Mrs. Murphy atmete die frische Luft ein. Ihr Kopf fühlte sich so klar an wie die Luft um sie herum.»Ich glaube, das Morden ist noch nicht vorüber, und ich glaube, was immer in Orions Box ist, könnte ein Teil der Lösung sein.«

»Wenn die Menschen sich gegenseitig umbringen, ist das ihre Sa­che«, fauchte Pusskin, keine große Anhängerin der menschlichen Rasse.

»Aber wenn Mim dadurch in Gefahr gerät?« Mrs. Murphy streckte eine Pfote nach Pusskin aus, als wolle sie sie schlagen.»In ihrem Stall ist etwas passiert. Etwas, das mindestens ein paar Jahre zu­rückliegt. Mickey Townsend richtet mitten in der Nacht eine Pistole auf Coty Lamont. Coty hat in Orions Box gegraben. Mickey läßt ihn das Loch wieder zuschütten, dann bringt er ihn weg. Cotys Wagen war nicht hier. Er ist von irgendwo zu Fuß gekommen, und Mickey ist ihm nachgeschlichen. Ziemlich eigenartig. Am nächsten Tag liegt Coty Lamont tot auf der Ladefläche des Lieferwagens, mit einem Messer im Herzen und einer weiteren Spielkarte drauf, der Pikdame. Das hat Cynthia Cooper meiner Mom erzählt, als sie vorgestern abend zusammen gegessen haben.« Sie holte Atem.

Pusskin platzte heraus:»Das bedeutet, Mickey ist der Mörder.«

»Vielleicht ja und vielleicht nein. Addie hat ein Kilo Kokain in ih­rem Banksafe und sagt, es hat Nigel Danforth gehört.«

»O nein!« riefen Rodger und Pusskin wie aus einem Munde.

»Sie hat es Rick Shaw erzählt. Jetzt hat sie eine schöne Bescherung am Hals.« Tucker war von demselben Drang beseelt wie ihre beste Freundin.»Und ich glaube nicht, daß sie's ihm gesagt hätte, aber Mom und Mrs. Hogendobber haben sie dazu gezwungen. Ich vermu­te, das ist noch nicht das Ende vom Lied, denn Addie sollte das Kilo bei Linda Forloines abliefern, und was wird Linda tun, wenn sie nicht aufkreuzt?«

»Dann könnte Addie in Gefahr sein?« Rodger hatte Addie gern.

»Jeder könnte in Gefahr sein, vor allem wenn ich mit dem Geheim­nis in Orions Stall recht habe. Was, wenn Mim durch puren Zufall auf die Wahrheit stößt? Ihr könnt eure Besitzerin nicht so einer Ge­fahr aussetzen. Ich weiß, ihr seid keine Hauskatzen, aber Mim ist anständig und kümmert sich um euch. Und - « Mrs. Murphy senkte die Stimme -»was wäre aus euch geworden, wenn sie euch nicht aus dem Tierheim gerettet hätte? Es gibt zu viele Katzen, und egal, wieviel Gutes der Tierschutzverein tut - nun, ihr kennt das ja.«

Nach dieser bitteren Ermahnung blieben die Tiere eine ganze Weile still.
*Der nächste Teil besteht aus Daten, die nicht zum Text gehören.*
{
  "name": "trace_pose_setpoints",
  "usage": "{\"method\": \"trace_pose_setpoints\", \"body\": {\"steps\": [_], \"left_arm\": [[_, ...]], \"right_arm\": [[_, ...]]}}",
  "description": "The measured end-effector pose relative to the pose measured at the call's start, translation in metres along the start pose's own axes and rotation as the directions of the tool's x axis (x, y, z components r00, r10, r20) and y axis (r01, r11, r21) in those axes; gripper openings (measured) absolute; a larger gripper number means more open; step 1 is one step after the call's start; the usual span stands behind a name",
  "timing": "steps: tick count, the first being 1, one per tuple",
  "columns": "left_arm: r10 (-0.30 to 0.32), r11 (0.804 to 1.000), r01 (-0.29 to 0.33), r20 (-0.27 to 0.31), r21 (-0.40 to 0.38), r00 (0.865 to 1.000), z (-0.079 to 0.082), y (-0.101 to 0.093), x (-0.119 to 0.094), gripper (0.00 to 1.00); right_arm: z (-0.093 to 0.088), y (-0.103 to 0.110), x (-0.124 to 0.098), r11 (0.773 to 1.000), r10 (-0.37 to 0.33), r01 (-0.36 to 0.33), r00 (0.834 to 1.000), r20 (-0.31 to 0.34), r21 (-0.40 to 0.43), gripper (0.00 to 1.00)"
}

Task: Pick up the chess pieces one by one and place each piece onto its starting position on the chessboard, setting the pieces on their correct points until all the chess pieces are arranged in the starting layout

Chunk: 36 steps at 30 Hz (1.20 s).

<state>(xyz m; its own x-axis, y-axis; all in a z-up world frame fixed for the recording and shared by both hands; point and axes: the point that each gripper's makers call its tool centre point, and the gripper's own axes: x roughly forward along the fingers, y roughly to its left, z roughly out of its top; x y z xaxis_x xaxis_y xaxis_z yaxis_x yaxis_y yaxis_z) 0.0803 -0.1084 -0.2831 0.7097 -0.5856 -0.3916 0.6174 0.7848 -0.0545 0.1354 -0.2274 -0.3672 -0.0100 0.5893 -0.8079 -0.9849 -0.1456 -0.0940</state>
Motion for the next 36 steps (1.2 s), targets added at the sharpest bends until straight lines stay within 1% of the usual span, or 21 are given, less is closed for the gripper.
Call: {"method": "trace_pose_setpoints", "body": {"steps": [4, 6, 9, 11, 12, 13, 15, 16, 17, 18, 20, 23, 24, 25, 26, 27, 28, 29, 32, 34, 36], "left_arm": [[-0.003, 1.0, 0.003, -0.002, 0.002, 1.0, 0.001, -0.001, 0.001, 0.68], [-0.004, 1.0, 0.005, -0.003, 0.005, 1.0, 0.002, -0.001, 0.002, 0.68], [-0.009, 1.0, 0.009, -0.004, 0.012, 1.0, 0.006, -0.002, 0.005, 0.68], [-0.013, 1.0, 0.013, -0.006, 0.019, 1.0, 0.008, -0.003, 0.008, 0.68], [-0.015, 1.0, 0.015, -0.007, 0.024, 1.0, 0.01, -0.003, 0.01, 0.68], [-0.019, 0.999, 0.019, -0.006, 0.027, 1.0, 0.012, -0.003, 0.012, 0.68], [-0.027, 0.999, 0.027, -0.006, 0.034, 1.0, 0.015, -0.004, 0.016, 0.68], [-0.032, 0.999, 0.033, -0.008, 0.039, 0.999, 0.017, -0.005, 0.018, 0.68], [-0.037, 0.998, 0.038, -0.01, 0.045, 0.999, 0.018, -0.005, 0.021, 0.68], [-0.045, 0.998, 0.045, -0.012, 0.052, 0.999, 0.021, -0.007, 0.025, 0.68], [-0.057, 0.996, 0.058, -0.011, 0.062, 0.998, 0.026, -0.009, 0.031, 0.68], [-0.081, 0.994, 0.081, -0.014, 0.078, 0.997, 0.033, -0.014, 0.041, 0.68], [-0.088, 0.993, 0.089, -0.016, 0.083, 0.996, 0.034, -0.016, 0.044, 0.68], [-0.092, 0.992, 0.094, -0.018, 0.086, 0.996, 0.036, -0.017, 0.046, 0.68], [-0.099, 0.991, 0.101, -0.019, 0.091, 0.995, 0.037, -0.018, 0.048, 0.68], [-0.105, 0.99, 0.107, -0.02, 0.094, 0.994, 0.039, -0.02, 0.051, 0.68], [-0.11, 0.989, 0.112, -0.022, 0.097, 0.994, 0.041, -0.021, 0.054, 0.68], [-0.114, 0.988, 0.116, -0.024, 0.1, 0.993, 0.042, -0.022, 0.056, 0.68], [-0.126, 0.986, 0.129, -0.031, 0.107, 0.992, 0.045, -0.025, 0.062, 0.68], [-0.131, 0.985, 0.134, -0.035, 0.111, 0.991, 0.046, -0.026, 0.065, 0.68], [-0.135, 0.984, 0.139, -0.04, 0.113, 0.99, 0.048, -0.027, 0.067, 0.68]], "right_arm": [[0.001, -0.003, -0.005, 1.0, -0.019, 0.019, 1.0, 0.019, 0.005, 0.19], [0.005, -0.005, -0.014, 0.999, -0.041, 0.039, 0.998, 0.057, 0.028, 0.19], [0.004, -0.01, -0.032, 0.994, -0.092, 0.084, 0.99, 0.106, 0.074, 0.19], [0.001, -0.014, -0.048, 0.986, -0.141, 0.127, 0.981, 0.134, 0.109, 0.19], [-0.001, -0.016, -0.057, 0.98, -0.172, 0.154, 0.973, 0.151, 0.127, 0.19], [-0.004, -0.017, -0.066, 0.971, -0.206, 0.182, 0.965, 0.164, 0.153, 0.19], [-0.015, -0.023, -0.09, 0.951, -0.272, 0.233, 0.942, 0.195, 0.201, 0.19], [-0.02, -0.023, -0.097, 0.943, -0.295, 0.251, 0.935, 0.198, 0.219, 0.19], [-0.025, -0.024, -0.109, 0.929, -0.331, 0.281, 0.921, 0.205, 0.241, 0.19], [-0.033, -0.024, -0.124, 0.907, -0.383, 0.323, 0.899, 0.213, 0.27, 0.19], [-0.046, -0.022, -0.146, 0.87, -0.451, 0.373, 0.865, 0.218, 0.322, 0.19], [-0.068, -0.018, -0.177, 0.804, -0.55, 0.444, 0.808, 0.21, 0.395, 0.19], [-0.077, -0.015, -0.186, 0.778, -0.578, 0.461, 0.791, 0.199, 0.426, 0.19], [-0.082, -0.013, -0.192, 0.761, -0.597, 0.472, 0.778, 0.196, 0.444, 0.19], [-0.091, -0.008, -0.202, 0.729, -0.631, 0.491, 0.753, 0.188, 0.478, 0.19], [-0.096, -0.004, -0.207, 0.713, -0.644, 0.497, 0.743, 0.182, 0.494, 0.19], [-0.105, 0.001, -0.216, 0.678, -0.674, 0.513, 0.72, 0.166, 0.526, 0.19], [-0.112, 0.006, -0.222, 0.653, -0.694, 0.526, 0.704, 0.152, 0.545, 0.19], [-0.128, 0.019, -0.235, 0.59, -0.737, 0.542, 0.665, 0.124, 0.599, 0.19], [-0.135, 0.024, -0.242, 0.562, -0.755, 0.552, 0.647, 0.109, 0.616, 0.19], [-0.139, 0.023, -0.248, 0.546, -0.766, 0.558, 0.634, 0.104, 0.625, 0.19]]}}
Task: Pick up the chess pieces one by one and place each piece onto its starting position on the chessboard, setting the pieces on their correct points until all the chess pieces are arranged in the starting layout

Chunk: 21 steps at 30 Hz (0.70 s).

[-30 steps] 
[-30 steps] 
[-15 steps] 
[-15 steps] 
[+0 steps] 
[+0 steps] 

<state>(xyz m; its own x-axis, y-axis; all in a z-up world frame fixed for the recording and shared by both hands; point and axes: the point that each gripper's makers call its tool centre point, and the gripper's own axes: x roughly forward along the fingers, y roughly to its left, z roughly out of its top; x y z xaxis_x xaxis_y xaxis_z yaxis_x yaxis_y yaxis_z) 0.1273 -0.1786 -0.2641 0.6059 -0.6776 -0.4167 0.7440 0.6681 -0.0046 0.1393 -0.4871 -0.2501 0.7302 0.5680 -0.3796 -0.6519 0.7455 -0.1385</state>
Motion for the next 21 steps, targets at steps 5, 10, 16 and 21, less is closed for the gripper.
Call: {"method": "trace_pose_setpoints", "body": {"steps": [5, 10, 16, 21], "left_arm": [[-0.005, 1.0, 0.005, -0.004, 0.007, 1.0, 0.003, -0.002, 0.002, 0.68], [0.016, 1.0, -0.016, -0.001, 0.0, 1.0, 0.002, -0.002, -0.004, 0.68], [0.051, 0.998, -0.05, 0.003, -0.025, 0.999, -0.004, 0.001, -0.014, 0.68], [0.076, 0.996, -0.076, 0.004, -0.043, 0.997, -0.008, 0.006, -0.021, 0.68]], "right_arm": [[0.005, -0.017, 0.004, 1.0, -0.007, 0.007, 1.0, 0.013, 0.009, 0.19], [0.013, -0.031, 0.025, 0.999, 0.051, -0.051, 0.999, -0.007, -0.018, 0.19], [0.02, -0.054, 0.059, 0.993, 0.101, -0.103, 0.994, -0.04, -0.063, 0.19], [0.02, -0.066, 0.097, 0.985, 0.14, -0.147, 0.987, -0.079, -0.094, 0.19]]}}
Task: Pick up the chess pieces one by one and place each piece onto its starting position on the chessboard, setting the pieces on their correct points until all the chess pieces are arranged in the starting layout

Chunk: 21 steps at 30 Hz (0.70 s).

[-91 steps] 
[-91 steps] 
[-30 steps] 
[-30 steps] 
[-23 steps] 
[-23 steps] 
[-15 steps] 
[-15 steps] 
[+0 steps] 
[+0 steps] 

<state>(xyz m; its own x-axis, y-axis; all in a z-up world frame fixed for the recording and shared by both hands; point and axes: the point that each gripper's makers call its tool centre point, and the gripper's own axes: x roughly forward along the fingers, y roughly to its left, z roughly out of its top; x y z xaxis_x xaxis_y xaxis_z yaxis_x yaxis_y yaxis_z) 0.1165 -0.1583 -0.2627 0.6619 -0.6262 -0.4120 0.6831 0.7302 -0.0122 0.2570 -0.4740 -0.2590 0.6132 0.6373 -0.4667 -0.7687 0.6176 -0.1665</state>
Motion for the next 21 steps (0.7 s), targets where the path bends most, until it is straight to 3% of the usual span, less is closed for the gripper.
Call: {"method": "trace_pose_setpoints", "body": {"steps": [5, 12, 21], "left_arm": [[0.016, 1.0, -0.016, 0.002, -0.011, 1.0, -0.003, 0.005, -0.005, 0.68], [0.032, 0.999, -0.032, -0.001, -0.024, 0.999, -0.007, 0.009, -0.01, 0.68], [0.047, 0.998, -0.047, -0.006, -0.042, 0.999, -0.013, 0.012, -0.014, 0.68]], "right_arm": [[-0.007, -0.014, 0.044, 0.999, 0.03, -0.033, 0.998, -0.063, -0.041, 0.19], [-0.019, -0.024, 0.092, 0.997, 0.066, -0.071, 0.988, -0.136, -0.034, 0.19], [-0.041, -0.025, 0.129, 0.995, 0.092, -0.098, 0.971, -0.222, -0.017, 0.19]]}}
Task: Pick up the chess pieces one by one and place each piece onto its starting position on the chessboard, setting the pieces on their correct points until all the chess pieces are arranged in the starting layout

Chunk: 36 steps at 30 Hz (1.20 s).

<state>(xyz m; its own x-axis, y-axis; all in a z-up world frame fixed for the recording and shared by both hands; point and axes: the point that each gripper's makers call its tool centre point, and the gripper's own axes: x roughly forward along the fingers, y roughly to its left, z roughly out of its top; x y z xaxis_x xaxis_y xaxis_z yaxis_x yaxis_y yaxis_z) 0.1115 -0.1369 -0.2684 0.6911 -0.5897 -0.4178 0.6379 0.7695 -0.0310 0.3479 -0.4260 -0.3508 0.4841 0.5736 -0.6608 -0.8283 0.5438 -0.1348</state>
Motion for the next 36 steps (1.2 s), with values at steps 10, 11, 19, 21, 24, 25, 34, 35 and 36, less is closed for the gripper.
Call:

Schließlich sagte Rodger entschlossen:»Es ist eine Ehrenschuld. Für Mim tun wir unser Bestes. Pusskin?«

»Was immer du sagst, Liebster.«

Er blähte die rote Brust auf, schleckte Pusskins hübsches Gesicht ab und sagte dann:»Verhandeln wir also mit den Mäusen.«

Die Mäuse tummelten sich in den Wänden der Sattelkammer. Mim hatte die Sattelkammer isolieren lassen, so daß zwischen den beiden Wänden eine Menge Raum war, angefüllt mit warmem Isoliermate­rial, wo Mäuse mühelos hinein- und hinausgelangen konnten, weil sie von der nächstliegenden Boxentür einen Gang gegraben hatten. Sie hatten inzwischen zahlreiche Ein- und Ausgänge angelegt, was Rodger Dodger zur Verzweiflung trieb, weil ihm und Pusskin selbst dann, wenn sie sich aufteilten, um die Löcher zu bewachen, die Mäu­se durch die Lappen gingen.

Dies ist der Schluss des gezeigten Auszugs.